2) He’s Trying to Run Out the Clock: Romney’s stump speech is a collection of platitudes and the strange ritual recitation of the lyrics to America the Beautiful. As one of his fundraisers put it to John Heilemann of New York magazine: “I have never seen anything more ridiculous or belittling.” This creates the impression that Romney has nothing to say—or worse, has chosen not to say anything substantive—and is trying to coast to the nomination. Reporters feel duty-bound to push back.
3) He’ll Say Anything: Romney has a reputation as someone who will say anything to get ahead. Lately, he’s been struggling, and now—presto!—he has rolled out a new tax cut. Romney isn’t granted the benefit of the doubt, so the assumption is that this is a political ploy, not a bold policy choice.
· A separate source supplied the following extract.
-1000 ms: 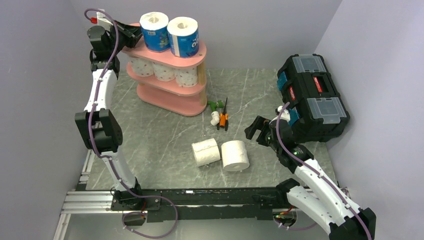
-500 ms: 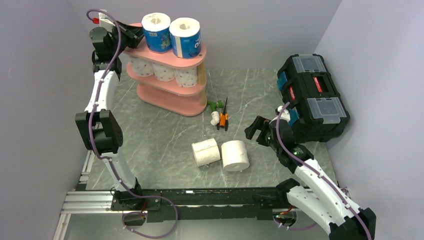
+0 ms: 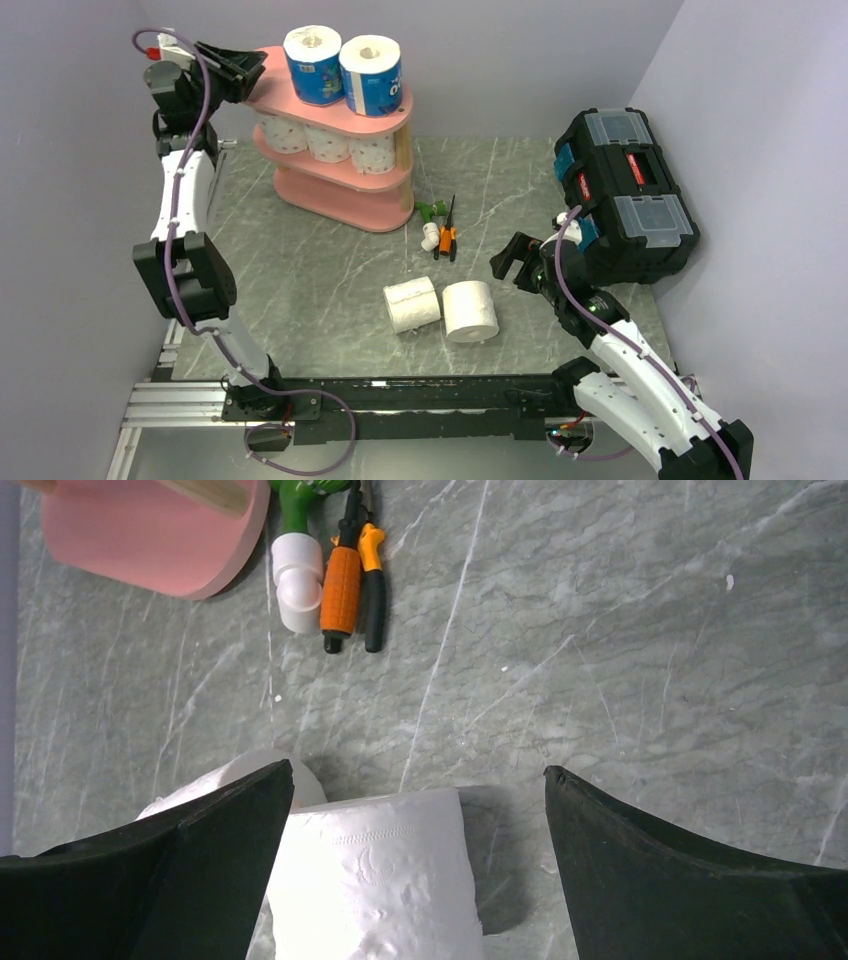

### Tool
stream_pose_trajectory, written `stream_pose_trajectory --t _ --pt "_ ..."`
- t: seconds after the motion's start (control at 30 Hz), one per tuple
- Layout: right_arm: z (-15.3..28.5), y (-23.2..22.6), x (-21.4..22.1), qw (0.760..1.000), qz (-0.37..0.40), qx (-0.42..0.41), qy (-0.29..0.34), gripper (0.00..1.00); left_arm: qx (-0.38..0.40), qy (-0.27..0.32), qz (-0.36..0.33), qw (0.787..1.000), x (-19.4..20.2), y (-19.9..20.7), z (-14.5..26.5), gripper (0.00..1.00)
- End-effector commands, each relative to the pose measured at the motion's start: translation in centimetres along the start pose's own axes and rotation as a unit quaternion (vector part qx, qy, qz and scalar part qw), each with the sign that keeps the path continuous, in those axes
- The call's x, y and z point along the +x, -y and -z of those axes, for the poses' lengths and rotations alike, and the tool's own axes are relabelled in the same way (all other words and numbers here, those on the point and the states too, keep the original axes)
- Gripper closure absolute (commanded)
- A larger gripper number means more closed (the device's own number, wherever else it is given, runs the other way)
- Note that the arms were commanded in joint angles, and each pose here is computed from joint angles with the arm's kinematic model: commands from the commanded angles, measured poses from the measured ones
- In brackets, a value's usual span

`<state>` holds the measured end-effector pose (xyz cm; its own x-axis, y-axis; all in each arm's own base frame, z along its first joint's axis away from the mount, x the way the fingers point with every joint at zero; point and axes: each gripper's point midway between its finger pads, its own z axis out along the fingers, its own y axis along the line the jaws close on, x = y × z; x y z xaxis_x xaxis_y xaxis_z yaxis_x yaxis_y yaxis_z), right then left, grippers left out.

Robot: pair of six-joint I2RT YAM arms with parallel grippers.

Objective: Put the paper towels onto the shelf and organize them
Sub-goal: Adjust the paper towel on the shelf, then adjust the paper towel at the center of the board.

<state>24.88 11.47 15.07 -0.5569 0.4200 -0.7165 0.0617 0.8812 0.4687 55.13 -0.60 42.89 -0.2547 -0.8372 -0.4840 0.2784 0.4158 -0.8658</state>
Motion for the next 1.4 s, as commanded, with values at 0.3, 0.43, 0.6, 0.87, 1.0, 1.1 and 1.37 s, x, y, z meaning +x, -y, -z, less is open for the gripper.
stream_pose_trajectory --t 0.3,0.43,0.6,0.87,1.0,1.1,1.37 --pt "1.7 -1.7 -2.2 0.999 -0.016 -0.036 0.038 0.00 -0.134 0.146 -0.122 0.973 -3.0 5.6 12.9 0.10" --pt "1.4 -1.8 -1.8 0.999 -0.021 -0.038 0.024 0.00 -0.166 0.180 -0.160 0.956 -0.9 7.2 19.1 0.04" --pt "1.3 -3.0 -1.5 0.997 -0.027 -0.072 0.021 0.00 -0.183 0.196 -0.198 0.943 2.0 8.0 24.9 0.01" --pt "1.2 -4.9 -1.8 0.996 -0.013 -0.085 0.015 0.00 -0.171 0.068 -0.222 0.958 11.6 5.4 26.7 0.01" --pt "1.5 -5.9 -2.4 0.995 -0.001 -0.090 0.036 0.00 -0.175 -0.047 -0.216 0.959 17.7 3.0 26.1 0.01" --pt "1.9 -6.8 -3.3 0.995 0.012 -0.078 0.053 0.00 -0.167 -0.096 -0.221 0.956 21.8 1.8 26.2 0.01" --pt "0.7 -6.9 -1.7 0.996 0.049 -0.061 0.040 0.00 -0.183 -0.168 -0.220 0.943 29.3 -1.6 26.6 0.04"
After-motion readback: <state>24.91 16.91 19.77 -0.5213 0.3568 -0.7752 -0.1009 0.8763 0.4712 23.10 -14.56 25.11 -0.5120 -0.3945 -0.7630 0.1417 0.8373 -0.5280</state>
4) He Wants to Have It Both Ways: Romney’s advisers fault the media for focusing on trivialities, such as the empty stadium, rather than the size of his proposed cut. A big reason why his tax cut wasn’t treated more seriously is that he won’t say how he’ll pay for it—he wants to take credit for the tax cut but avoid the responsibility of funding it.
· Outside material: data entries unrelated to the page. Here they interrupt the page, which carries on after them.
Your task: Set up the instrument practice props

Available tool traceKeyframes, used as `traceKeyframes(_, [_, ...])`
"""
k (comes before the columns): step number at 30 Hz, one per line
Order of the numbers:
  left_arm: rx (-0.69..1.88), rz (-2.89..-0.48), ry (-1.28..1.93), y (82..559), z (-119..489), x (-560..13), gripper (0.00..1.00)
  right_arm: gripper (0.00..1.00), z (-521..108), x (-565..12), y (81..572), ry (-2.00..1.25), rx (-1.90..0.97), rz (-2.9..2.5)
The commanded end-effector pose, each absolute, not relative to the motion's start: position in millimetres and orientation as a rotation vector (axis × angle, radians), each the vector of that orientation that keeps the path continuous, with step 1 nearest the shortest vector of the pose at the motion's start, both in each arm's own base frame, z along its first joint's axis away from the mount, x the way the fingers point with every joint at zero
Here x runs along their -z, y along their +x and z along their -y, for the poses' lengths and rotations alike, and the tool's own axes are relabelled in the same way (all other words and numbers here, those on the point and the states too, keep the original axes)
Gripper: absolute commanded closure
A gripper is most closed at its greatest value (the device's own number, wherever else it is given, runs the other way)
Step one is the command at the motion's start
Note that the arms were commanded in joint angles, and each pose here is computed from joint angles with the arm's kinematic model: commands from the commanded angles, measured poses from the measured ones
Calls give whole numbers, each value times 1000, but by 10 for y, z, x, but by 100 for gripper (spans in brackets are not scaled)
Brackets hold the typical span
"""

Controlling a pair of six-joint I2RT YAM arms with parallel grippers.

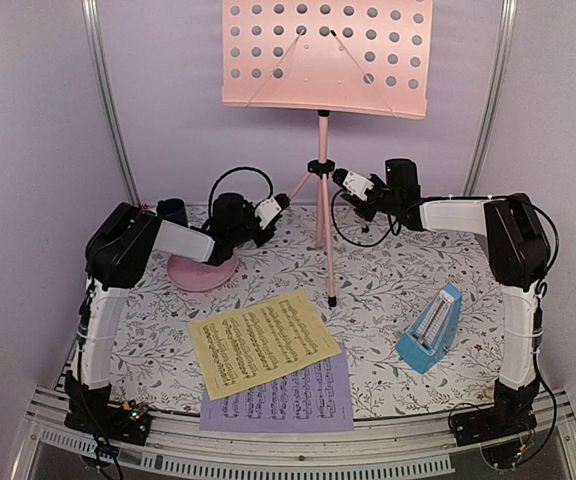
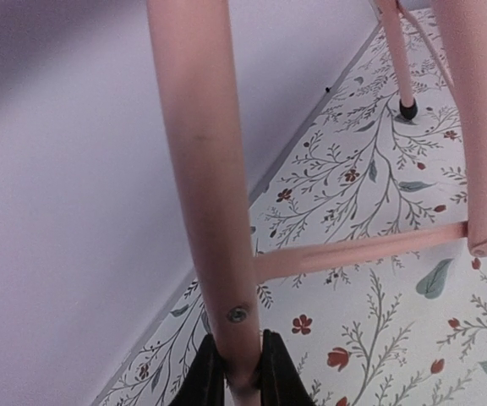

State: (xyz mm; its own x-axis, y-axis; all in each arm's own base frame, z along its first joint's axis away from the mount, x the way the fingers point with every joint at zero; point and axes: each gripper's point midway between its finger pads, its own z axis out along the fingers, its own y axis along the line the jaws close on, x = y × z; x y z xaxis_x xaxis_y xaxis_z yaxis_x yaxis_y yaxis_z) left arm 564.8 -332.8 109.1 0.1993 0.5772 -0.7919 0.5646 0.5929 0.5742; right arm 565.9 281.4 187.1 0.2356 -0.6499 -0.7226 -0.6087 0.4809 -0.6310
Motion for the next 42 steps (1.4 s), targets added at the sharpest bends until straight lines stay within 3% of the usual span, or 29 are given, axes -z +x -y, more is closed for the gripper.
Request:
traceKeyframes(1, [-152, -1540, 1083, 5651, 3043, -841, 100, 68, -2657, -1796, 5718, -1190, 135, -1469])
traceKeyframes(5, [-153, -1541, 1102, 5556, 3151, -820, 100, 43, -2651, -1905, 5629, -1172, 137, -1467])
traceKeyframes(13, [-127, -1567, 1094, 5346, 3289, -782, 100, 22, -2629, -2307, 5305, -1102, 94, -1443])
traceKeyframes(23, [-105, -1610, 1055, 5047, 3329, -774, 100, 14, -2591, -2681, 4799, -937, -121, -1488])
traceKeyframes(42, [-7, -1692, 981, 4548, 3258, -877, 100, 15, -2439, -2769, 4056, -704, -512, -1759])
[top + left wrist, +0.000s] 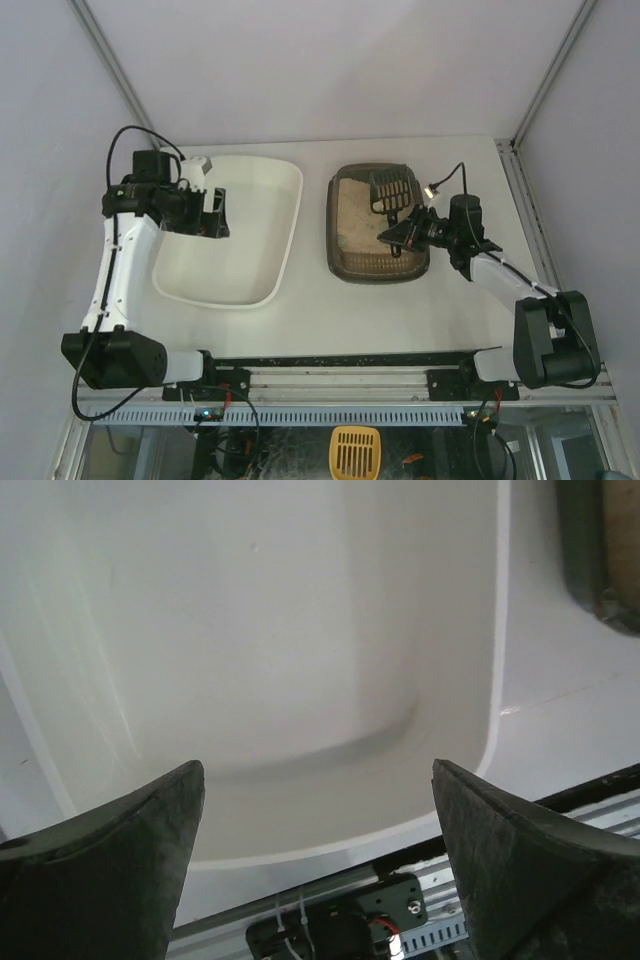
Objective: Clean the litter box
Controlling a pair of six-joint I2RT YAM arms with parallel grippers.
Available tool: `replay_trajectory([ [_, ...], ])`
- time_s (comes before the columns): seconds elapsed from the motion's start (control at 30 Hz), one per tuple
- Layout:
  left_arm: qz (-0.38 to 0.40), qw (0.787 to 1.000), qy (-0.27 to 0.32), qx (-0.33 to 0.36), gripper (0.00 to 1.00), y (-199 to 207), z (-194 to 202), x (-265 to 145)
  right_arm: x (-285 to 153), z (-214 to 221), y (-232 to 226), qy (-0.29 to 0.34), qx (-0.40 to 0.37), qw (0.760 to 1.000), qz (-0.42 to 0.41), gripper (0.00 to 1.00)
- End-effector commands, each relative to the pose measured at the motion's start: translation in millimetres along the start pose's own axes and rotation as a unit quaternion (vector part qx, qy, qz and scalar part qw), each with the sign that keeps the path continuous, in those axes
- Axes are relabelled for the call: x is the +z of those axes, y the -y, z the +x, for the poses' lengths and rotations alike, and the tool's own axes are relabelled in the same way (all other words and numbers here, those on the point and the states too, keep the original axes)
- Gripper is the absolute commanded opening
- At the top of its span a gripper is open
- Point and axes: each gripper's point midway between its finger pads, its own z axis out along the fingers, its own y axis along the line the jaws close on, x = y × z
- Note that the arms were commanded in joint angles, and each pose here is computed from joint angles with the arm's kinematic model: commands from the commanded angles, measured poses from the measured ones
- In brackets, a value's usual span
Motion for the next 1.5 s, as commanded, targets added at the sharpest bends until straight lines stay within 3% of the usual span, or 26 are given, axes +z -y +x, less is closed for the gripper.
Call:
replay_trajectory([
  [0.0,0.111,0.992,0.053,-0.025,0.99,24,-21,-36,-1,-8,-21,0.017,-0.123,0.992,0.037,0.0],
  [0.2,0.125,0.985,0.067,-0.101,0.99,2,-33,-51,31,30,-33,-0.073,-0.215,0.968,0.104,0.0],
  [0.33,0.142,0.976,0.079,-0.145,0.99,-9,-35,-54,52,54,-54,-0.108,-0.221,0.966,0.076,0.0],
  [0.5,0.139,0.972,0.086,-0.17,0.99,-22,-29,-56,77,77,-76,-0.138,-0.244,0.958,0.063,0.0],
  [0.63,0.111,0.973,0.093,-0.182,0.99,-34,-22,-55,95,93,-86,-0.146,-0.283,0.943,0.098,0.0],
  [0.77,0.08,0.976,0.1,-0.176,0.99,-42,-15,-57,111,110,-93,-0.153,-0.357,0.909,0.151,0.0],
  [1.0,0.028,0.982,0.111,-0.151,0.99,-54,-13,-68,134,137,-93,-0.165,-0.422,0.867,0.207,0.0],
  [1.1,0.009,0.983,0.119,-0.139,0.99,-56,-12,-75,140,143,-92,-0.155,-0.481,0.825,0.252,0.0],
  [1.3,0.0,0.983,0.132,-0.126,0.99,-53,-13,-84,148,150,-95,-0.105,-0.603,0.717,0.334,0.0],
  [1.47,0.001,0.983,0.131,-0.126,0.99,-52,-12,-84,153,150,-92,-0.101,-0.612,0.705,0.343,0.0],
])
5) He’s Awkward: It’s hard to recall a likely major-party nominee who was less of a natural politician than Romney. The constant references to his wealth—the $10,000 bet with Rick Perry, the Cadillacs, his quip yesterday about not being an “ardent” Nascar fan but being friends with several team owners—have become a bizarre-but-captivating spectacle, what James Fallows has aptly dubbed “Romney’s gaffe-Tourette’s.”
6) He’s Underperforming: Turnout and enthusiasm in GOP primaries and caucuses are both way down this year. That’s certainly not Romney’s fault alone. But his candidacy in particular is based on the idea that he’s an electable alternative to Barack Obama—yet his own party has obvious qualms about him.
7) He Has Forfeited His Right to Complain: Last November the Romney campaign rolled out its first ad, an attack on President Obama built around a quote taken entirely out of context. In the ad, Obama is heard to say, “if we keep talking about the economy, we’re going to lose.” But Obama was quoting a Republican, John McCain. Oddly, the Romney campaign bragged about having done this “intentionally.” This cost them a large measure of credibility with the press, which became much less receptive to the campaign’s subsequent complaints.
8) He’s a Mystery: Romney has been running for President for six years. He’s highly accomplished in business and government. He has money, good looks, a beautiful family—yet most political insiders feel they don’t understand what makes him tick. That doesn’t appear likely to change, because Romney is so guarded and press averse, yet at the same time he apparently is incapable on his own of making a strong case for his candidacy. Still, Romney supporters can take solace in this fact: Practically nobody believes he won’t wind up as the nominee.